Apesar de queda, fusões em mineração devem ter novo impulso, mostra EY

O mercado de mineração está com boas expectativas para concretizar fusões e aquisições nos próximos 12 meses. Apesar de cautelosos, 60% dos executivos acreditam que o volume de negócios deve crescer. A conclusão é do Mining & Metals Capital Confidence Barometer, estudo da EY (antiga Ernst & Young) que mostra a confiança e perspectivas das empresas. No primeiro trimestre de 2014 foram fechados 135 operações em todo o mundo, diminuição de 31% em relação ao mesmo período do ano passado.

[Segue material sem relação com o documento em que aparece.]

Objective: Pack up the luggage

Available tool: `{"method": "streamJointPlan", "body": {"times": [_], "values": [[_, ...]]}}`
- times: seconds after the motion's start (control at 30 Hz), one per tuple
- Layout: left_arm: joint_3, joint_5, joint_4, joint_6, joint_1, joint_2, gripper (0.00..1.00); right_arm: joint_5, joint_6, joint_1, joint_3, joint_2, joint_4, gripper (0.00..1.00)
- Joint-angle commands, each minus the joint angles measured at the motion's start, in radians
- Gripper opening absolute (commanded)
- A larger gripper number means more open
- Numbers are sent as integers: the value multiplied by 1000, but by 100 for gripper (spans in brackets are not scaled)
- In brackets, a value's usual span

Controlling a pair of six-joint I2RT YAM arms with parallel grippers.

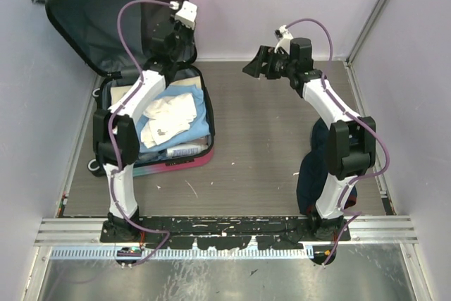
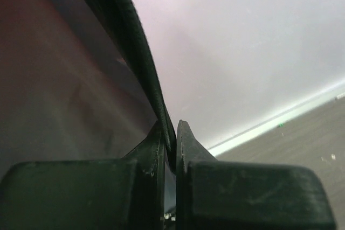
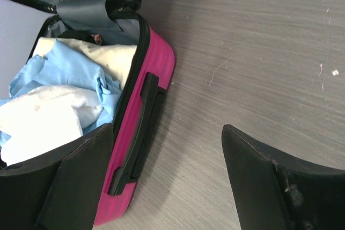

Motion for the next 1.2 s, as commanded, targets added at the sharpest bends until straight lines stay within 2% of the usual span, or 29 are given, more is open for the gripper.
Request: {"method": "streamJointPlan", "body": {"times": [0.0, 0.03, 0.1, 0.2, 0.3, 0.4, 0.47, 0.5, 0.6, 0.67, 0.8, 0.93, 1.03, 1.1, 1.17], "values": [[-177, 55, 160, 204, -66, -204, 2, -8, -27, -15, 76, -1, 33, 85], [-227, 55, 166, 226, -76, -233, 8, -8, -28, -19, 81, 0, 29, 85], [-328, 56, 155, 247, -97, -307, 30, -11, -28, -26, 88, 2, 24, 85], [-457, 107, 22, 276, -132, -450, 51, -15, -37, -32, 90, -1, 21, 85], [-572, 150, -148, 246, -163, -582, 62, -10, -41, -36, 85, -8, 14, 85], [-681, 265, -363, 213, -176, -694, 70, 3, -42, -36, 63, -20, 14, 85], [-734, 380, -491, 242, -186, -769, 73, -5, -45, -36, 45, -29, 14, 85], [-741, 484, -573, 283, -189, -789, 73, -6, -45, -36, 35, -33, 13, 86], [-721, 607, -855, 420, -234, -862, 73, -13, -40, -36, -4, -51, 11, 85], [-692, 629, -1029, 498, -271, -869, 74, -14, -30, -36, -28, -60, 2, 85], [-654, 694, -1267, 500, -329, -843, 75, -25, -5, -36, -72, -77, -5, 85], [-632, 771, -1371, 433, -405, -761, 74, -38, 22, -36, -111, -89, -8, 82], [-575, 839, -1511, 456, -451, -673, 73, -39, 17, -36, -148, -109, -15, 81], [-554, 847, -1496, 422, -457, -660, 80, -42, 16, -35, -173, -122, -19, 81], [-558, 794, -1394, 313, -448, -704, 83, -43, 20, -30, -195, -130, -22, 80]]}}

Com relação ao valor, a queda foi ainda maior: as transações somaram US$ 6,7 bilhões, declínio de 67%.

 

O total de negócios está em linha com o registrado no último trimestre do ano passado – houve uma queda de apenas 1%. O valor das fusões e aquisições, no entanto, caiu 69%.

 

Luciana Pires, diretora de impostos do Centro de Energia e Recursos Naturais da EY, afirma que os aportes devem continuar ao longo do ano, mas em volumes menores. “As empresas estão mais em busca de eficiência e manutenção do nível de retorno do acionista do que propriamente de novos negócios”, destaca. Para ela, há certa cautela, já que não são fechados mais a mesma quantidade de contratos de antigamente.

 

Segundo a pesquisa da EY, 65% das companhias de mineração e metais devem buscar fusões e aquisições de até US$ 250 milhões. Para 42% das empresas, os planos de aquisição consideram especialmente a redução de custos e aumento das margens de lucro. Ao mesmo tempo, 47% dos executivos do setor de mineração e metais têm confiança na estabilidade do mercado no curto prazo e 46% percebem melhora na disponibilidade de crédito.

 

Ouro, carvão e urânio foram as três commodities que lideraram em número de negócios. Em valor de transações, aço, ouro e carvão ocupam as primeiras posições. Canadá é o país com maior número de negócios fechados (44) e Estados Unidos lideram em valor (US$ 1,73 milhões). A Alemanha foi o país de origem do maior valor desembolsado para realizar as aquisições (US$ 1,86 milhões) e o Canadá também efetuou com o maior volume de aquisições (49).

 

Luciana Pires destaca que, no Brasil, a procura não deve ser por ativos de grande risco, mas sim os com retorno certo. Isso porque já existe um movimento de redução do interesse dos investidores na mineração do País. “As empresas estão tendo dificuldade para seguir com novos projetos, e esse cenário de incerteza afeta as mineradoras juniores, além de colocar em dúvida a viabilidade dos negócios”, afirma.